━━ INPUT FOR THIS TASK ━━

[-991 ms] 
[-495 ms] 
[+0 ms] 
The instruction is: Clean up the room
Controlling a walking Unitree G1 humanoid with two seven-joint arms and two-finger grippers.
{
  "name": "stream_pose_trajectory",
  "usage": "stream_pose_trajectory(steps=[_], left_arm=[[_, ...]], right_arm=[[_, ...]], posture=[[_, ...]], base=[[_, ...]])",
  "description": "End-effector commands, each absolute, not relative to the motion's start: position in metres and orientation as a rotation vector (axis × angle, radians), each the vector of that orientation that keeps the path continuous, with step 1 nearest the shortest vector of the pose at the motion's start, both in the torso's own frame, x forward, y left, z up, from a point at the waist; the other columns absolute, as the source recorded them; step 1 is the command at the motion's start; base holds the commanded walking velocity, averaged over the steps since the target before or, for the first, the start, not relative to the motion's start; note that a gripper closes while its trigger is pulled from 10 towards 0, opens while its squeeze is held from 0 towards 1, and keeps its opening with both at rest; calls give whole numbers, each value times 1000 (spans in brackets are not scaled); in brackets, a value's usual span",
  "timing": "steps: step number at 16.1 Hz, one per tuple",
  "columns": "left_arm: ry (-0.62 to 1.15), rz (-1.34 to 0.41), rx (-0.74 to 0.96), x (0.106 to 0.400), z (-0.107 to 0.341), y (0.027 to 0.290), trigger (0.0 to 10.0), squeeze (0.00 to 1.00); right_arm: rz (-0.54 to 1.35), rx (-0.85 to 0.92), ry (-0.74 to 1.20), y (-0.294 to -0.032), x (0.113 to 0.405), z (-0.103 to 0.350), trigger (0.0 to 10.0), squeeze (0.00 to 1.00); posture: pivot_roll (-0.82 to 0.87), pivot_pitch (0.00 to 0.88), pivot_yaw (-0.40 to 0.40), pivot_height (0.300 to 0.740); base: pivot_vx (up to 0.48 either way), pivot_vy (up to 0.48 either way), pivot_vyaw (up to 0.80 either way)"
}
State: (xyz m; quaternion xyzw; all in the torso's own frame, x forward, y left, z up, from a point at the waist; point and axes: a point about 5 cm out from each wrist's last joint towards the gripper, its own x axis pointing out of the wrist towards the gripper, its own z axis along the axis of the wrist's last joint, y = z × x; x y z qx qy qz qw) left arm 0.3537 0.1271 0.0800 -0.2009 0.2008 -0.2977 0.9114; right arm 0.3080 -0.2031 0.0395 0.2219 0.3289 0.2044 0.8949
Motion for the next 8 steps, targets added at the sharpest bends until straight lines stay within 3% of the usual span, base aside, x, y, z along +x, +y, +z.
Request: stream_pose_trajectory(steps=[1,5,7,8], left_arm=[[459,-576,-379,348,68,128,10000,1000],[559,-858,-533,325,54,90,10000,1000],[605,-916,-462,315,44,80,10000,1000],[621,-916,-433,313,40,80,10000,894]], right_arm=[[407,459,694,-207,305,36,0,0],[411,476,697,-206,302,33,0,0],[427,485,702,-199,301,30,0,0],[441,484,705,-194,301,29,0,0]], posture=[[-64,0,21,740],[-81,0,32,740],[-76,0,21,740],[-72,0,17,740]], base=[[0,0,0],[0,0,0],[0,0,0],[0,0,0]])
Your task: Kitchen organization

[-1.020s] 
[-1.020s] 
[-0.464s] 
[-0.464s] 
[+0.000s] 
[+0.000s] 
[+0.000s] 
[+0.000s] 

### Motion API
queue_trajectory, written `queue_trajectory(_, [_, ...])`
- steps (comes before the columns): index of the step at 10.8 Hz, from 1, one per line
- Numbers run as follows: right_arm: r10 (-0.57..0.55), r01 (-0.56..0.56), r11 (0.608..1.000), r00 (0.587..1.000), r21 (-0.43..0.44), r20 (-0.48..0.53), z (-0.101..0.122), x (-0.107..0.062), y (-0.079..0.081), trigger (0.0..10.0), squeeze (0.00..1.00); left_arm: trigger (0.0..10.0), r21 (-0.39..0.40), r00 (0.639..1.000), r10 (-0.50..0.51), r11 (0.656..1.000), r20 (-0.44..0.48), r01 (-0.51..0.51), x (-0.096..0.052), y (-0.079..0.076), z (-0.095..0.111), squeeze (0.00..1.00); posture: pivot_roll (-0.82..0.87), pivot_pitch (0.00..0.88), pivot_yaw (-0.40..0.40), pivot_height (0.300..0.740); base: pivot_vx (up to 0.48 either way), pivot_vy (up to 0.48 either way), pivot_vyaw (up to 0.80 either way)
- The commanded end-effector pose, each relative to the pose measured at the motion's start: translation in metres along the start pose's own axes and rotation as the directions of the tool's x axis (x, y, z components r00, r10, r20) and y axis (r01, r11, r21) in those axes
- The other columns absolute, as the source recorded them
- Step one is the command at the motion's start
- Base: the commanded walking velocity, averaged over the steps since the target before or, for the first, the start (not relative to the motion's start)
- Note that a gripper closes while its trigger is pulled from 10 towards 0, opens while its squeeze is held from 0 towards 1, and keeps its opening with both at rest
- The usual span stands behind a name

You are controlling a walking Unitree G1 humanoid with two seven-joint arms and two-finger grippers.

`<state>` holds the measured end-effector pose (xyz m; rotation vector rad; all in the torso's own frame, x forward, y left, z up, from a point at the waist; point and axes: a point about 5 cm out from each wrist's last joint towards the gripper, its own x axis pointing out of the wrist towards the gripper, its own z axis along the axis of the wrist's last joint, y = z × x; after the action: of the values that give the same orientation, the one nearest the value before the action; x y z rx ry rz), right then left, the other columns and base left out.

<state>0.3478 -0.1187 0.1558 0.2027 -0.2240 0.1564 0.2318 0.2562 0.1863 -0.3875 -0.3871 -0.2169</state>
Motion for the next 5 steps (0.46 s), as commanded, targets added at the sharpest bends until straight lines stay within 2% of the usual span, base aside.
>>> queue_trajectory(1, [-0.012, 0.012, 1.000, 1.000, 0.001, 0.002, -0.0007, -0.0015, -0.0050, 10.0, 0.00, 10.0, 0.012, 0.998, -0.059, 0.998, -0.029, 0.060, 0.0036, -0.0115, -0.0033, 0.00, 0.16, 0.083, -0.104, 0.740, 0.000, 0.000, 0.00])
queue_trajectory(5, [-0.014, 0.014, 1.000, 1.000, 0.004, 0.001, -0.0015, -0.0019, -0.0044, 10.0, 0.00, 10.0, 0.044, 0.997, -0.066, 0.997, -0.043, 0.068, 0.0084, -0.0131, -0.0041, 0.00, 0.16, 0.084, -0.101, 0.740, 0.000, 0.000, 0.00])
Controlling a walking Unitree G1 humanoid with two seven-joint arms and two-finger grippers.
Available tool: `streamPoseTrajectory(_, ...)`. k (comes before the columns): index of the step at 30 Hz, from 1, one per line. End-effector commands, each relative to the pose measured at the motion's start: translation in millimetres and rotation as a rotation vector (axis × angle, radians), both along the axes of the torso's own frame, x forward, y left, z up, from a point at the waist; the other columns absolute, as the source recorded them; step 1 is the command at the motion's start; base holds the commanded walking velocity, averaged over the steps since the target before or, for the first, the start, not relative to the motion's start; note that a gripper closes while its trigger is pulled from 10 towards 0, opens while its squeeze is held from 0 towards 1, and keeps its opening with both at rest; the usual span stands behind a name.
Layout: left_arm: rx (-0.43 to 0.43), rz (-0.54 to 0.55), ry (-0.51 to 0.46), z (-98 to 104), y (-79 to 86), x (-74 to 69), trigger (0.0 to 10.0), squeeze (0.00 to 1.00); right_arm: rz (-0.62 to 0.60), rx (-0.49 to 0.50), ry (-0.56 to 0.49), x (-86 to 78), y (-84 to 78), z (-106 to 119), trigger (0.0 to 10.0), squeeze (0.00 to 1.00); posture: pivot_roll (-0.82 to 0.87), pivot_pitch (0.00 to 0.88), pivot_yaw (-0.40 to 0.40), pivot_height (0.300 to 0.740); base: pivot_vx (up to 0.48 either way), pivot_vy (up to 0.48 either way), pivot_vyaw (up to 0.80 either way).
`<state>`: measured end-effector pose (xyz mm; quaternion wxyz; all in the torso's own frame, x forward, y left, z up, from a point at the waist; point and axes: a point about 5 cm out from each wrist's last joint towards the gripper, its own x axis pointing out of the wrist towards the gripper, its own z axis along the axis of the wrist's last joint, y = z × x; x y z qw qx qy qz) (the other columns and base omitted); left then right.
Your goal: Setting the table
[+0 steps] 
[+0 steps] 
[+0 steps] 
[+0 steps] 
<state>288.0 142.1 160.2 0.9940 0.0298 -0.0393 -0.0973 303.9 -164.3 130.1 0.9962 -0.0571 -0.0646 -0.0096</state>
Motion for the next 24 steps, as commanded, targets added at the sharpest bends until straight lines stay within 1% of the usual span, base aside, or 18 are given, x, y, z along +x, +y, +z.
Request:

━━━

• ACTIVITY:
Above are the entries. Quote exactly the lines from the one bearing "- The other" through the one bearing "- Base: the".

• EXERCISE SOLUTION:
- The other columns absolute, as the source recorded them
- Step one is the command at the motion's start
- Base: the commanded walking velocity, averaged over the steps since the target before or, for the first, the start (not relative to the motion's start)

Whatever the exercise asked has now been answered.